WORK REQUIRED ▸ Print, in exact form, the lines below from the one containing "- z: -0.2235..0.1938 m" through the one containing "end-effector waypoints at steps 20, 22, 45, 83", and omit all others.

RECORDS PROVIDED ▸
···
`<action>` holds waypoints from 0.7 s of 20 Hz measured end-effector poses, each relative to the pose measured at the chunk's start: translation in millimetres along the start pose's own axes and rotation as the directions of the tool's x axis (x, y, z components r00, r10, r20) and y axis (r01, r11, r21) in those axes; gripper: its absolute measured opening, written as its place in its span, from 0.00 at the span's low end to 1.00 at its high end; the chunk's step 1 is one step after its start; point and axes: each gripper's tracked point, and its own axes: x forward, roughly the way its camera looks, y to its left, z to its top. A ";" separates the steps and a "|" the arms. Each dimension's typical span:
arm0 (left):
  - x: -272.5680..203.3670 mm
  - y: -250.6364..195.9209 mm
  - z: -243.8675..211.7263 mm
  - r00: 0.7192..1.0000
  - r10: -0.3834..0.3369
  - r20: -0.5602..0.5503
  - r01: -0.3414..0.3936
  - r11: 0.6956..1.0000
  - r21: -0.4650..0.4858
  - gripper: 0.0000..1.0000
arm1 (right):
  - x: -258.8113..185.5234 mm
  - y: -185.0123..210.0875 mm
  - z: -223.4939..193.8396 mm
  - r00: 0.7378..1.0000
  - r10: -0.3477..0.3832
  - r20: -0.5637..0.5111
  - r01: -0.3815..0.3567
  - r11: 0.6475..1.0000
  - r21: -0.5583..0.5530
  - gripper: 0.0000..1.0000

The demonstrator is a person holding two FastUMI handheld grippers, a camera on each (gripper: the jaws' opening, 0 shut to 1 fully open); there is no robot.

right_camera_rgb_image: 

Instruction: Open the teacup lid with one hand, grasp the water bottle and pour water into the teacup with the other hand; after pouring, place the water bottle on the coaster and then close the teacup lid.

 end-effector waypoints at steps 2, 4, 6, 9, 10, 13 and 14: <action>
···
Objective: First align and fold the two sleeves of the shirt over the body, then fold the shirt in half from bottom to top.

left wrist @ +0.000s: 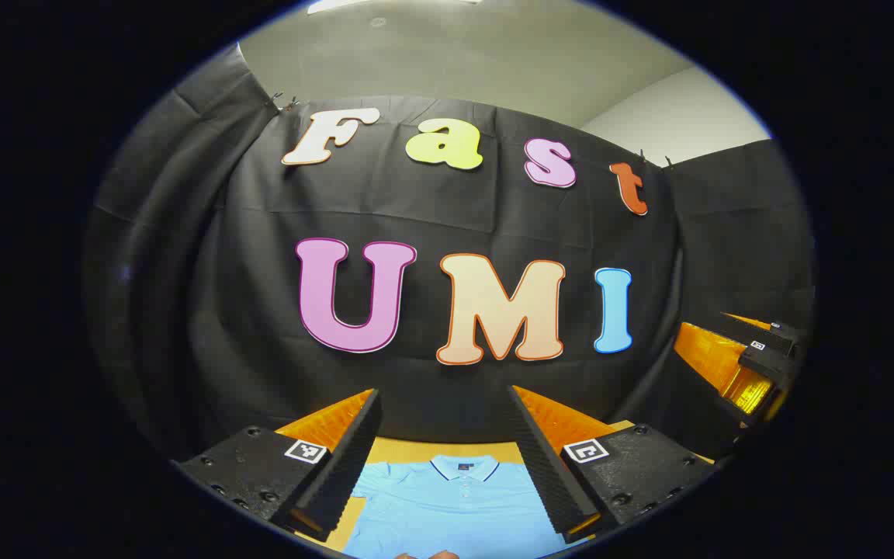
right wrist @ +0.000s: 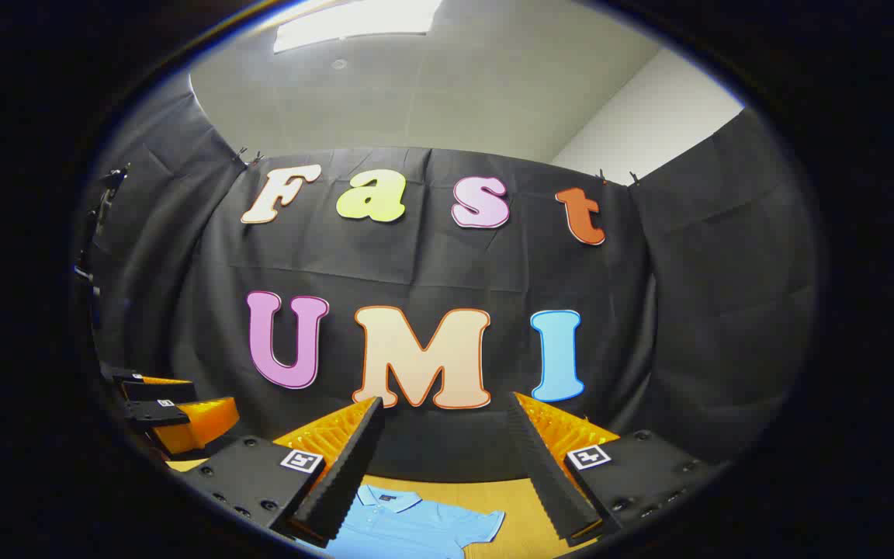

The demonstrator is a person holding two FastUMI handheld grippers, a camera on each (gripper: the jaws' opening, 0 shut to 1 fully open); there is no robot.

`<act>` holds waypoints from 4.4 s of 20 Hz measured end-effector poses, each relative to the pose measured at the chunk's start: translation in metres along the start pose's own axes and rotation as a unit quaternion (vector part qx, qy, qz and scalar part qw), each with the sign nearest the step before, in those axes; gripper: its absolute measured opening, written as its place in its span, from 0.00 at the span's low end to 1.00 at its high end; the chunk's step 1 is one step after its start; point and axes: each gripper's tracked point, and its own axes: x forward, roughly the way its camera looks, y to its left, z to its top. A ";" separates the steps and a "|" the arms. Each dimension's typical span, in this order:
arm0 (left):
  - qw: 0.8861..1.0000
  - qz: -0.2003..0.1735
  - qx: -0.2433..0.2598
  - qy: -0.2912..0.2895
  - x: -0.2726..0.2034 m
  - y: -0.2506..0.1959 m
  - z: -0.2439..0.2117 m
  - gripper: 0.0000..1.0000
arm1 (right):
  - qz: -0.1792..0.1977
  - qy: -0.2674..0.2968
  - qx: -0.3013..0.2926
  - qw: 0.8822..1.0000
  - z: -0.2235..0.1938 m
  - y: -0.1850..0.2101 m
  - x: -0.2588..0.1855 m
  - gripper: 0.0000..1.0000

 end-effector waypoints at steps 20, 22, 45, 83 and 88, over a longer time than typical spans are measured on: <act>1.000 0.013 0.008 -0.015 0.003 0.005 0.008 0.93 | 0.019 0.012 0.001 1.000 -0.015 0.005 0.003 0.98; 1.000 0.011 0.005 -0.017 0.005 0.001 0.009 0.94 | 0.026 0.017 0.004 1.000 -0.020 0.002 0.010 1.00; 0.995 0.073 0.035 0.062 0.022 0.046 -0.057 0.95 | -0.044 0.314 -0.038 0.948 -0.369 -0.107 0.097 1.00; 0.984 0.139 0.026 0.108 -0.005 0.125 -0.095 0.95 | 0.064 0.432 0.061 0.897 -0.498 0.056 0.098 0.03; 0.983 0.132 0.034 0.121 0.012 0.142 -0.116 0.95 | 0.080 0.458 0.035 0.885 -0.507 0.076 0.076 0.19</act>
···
RESPONSE AREA ▸
  - z: -0.2235..0.1938 m
  - y: -0.1850..0.2101 m
  - x: -0.2588..0.1855 m
  - gripper: 0.0000..1.0000

 end-effector waypoints at steps 20, 22, 45, 83 and 88, over a longer time than typical spans are measured on: <act>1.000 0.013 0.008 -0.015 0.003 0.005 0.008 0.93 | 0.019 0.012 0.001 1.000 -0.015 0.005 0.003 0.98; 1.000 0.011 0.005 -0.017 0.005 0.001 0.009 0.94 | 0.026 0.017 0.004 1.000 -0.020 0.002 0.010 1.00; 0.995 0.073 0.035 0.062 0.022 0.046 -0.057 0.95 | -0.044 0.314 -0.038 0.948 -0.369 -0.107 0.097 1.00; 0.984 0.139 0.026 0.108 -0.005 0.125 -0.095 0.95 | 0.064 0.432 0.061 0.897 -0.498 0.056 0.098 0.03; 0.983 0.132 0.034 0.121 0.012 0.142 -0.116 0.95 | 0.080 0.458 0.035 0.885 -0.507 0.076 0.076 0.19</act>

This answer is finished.